-- DATA RECORDS --
◆ ◆ ◆

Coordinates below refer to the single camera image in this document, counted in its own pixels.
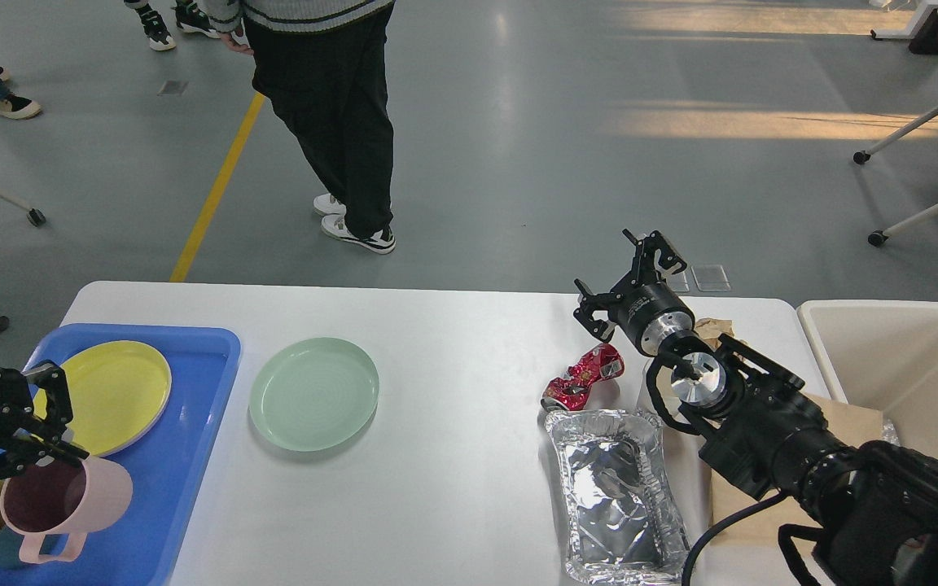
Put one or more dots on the crumpled brown paper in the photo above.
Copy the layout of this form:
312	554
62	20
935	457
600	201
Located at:
710	330

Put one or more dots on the crushed red can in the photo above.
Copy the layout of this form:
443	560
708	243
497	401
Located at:
571	390

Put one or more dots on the green plate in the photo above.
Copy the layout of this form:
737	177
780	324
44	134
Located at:
314	395

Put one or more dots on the blue plastic tray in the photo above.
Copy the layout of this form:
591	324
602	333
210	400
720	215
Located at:
166	464

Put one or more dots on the person in grey sweater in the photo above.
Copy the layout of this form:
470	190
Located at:
322	65

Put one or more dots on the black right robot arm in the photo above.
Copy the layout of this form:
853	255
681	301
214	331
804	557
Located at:
874	508

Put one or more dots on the yellow plate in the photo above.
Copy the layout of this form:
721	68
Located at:
118	391

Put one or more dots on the pink mug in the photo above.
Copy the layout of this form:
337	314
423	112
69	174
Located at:
55	508

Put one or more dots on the aluminium foil tray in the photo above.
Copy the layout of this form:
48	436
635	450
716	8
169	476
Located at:
623	525

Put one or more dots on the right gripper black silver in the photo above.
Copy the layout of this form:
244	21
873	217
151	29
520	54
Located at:
652	313

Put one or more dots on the beige plastic bin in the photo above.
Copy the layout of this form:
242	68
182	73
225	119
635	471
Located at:
883	355

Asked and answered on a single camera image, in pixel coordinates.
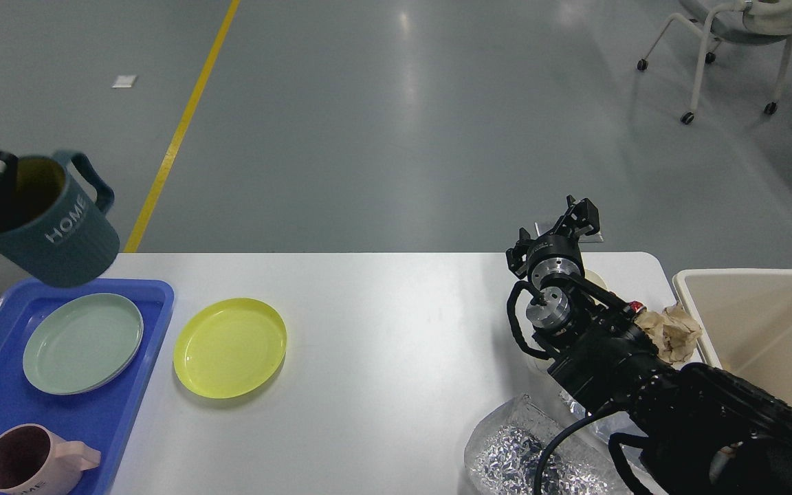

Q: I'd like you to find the crumpled brown paper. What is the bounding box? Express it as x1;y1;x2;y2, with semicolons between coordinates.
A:
635;302;703;366

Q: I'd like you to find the white chair top right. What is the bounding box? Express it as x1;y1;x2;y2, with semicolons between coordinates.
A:
636;1;792;125

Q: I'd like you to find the blue plastic tray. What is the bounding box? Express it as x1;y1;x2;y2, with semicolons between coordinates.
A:
0;278;174;494

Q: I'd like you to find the small white cup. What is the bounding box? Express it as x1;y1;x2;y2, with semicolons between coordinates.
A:
584;268;609;292

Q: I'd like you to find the crumpled silver foil wrapper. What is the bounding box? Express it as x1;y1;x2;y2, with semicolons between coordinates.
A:
464;394;630;494

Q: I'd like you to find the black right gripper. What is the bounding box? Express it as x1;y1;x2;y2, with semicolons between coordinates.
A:
505;195;601;287

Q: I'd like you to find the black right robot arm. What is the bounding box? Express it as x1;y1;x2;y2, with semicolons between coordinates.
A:
505;195;792;494

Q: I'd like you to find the pale green plate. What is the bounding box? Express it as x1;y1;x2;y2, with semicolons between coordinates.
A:
22;294;144;395

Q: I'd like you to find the yellow plastic plate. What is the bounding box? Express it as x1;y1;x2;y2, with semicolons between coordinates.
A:
173;298;288;400

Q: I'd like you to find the pink mug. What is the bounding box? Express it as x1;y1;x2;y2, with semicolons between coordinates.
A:
0;423;102;494

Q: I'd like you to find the beige plastic bin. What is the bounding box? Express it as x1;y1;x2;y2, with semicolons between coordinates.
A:
672;269;792;406

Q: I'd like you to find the dark teal HOME mug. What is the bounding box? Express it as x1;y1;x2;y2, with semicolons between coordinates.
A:
0;150;120;287

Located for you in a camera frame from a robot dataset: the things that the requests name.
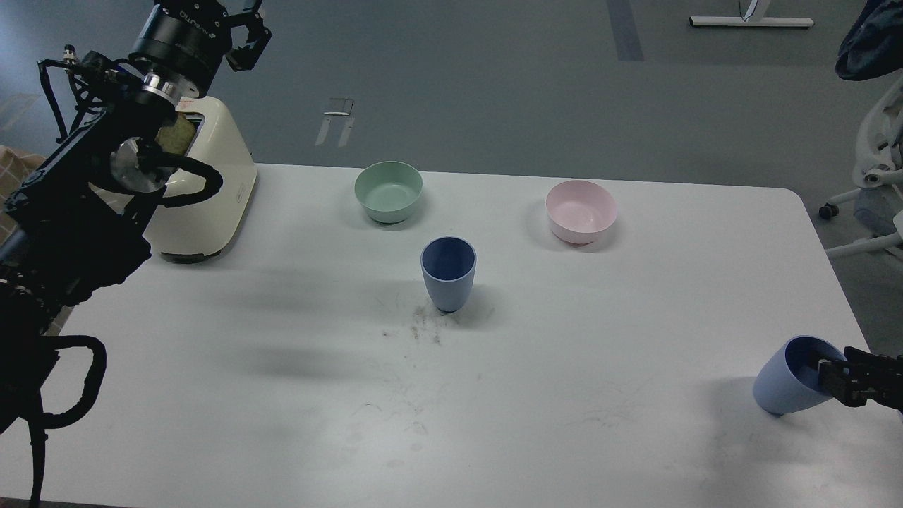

◆ ◆ ◆

-- PROBLEM TO SOLVE --
Across the lines of the material above, tally those holding the word "black" and state the number by itself.

-- WRITTEN RESPONSE --
4